Clouds Rearrange Like the Talk of the Town

|


The best previews of tonight's Obama-McCain town hall debate are John Dickerson's and Jack Shafer's over at Slate. Shafer makes the important point that strict rules are going to prevent tonight's slugfest into becoming a true town hall, the kind that both candidates have, alternately, excelled and gaffed at. Dickerson points out that the town halls can make a dumb campaign dumber by the inclusion of people who don't want to hear anything mean.

"Ponytail Guy" is the term some in political circles use to refer to Denton Walthall, who asked a question in the second presidential debate in 1992. A domestic mediator who worked with children, Walthall scolded President George H.W. Bush for running a mudslinging, character-based campaign against Bill Clinton in 1992. Referring to voters as "symbolically the children of the future president," he asked how voters could expect the candidates "to meet our needs, the needs in housing and in crime and you name it, as opposed to the wants of your political spin doctors and your political parties. … Could we cross our hearts? It sounds silly here but could we make a commitment? You know, we're not under oath at this point, but could you make a commitment to the citizens of the U.S. to meet our needs—and we have many—and not yours again?"

Since the McCain campaign wants us to be thinking about Billy Ayers right now, and the Obama campaign wants you to meditate on Charles Keating, there's a buzz in the air: Will one of the candidates go for a character attack? And the experience of the town hall debate is that, no, that stuff won't work. Here's what Bush said in 1992 that riled up Waithall.
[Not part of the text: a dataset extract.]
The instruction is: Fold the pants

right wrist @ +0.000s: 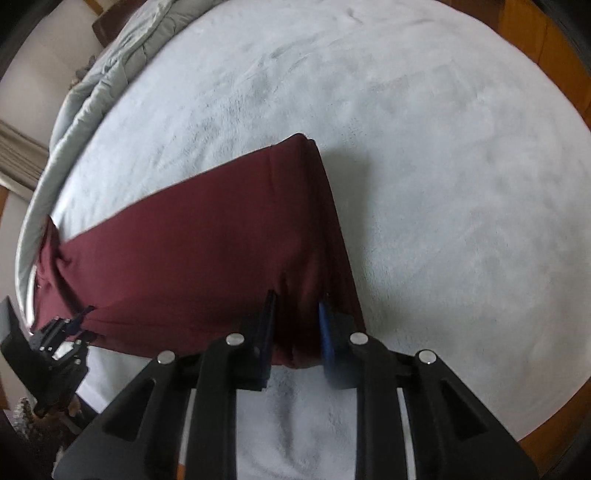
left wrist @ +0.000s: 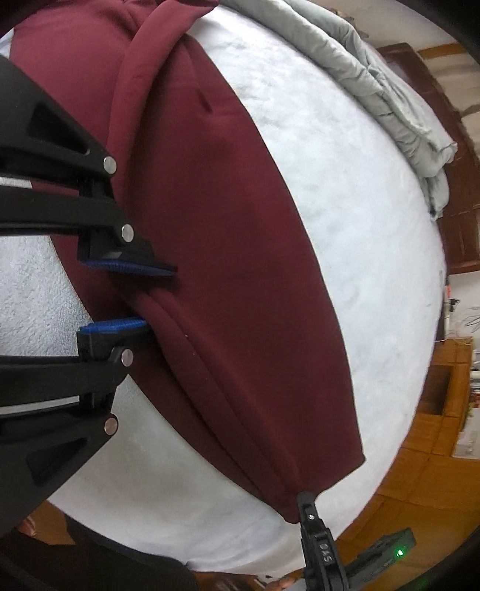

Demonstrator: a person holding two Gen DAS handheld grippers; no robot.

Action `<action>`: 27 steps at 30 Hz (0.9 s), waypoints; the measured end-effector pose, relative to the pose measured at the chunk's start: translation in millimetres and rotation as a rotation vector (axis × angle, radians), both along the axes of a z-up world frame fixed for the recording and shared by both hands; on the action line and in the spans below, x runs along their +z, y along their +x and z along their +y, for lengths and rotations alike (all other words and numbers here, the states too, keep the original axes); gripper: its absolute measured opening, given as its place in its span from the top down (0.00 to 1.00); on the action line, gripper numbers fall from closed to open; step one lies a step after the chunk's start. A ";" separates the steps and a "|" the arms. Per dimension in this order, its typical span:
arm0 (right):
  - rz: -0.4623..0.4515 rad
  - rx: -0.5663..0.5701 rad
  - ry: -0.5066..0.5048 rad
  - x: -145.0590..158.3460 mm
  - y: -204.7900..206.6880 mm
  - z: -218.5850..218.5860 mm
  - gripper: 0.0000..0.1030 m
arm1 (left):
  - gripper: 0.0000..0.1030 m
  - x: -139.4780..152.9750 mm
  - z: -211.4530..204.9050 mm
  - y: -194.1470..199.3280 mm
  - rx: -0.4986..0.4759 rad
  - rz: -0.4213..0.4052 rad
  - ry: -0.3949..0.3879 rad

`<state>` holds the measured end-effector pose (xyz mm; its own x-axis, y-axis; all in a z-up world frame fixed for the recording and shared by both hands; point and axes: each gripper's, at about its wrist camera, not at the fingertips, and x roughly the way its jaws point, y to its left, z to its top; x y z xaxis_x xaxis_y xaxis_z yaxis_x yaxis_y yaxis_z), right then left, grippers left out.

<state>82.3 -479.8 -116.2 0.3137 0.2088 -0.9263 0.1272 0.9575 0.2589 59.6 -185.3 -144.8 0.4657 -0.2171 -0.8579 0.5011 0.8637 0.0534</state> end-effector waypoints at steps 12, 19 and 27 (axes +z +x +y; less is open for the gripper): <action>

The other night Governor Clinton raised my—I don't know if you saw the debate the other night. You did—suffered through that? Well, he raised the question of my father—it was a good line, well rehearsed and well delivered. But he raised the question of my father and said, well, your father, Prescott Bush, was against McCarthy, you should be ashamed of yourself, McCarthyism. I remember something my dad told me—I was 18 years old going to Penn Station to go on into the Navy, and he said write your mother—which I faithfully did; he said serve your country—my father was an honor, duty and country man; and he said tell the truth. And I've tried to do that in public life, all through it. That says something about character.

My argument with Governor Clinton—you can call it mud wrestling, but I think it's fair to put in focus is—I am deeply troubled by someone who demonstrates and organizes demonstration in a foreign land when his country's at war. Probably a lot of kids here disagree with me. But that's what I feel. That's what I feel passionately about. I'm thinking of Ross Perot's running mate sitting in the jail. How would he feel about it? But maybe that's generational. I don't know.

See? Just doesn't work in a format where sad-eyed, Jeff Koons-drawn voters are whimpering about how mean you are.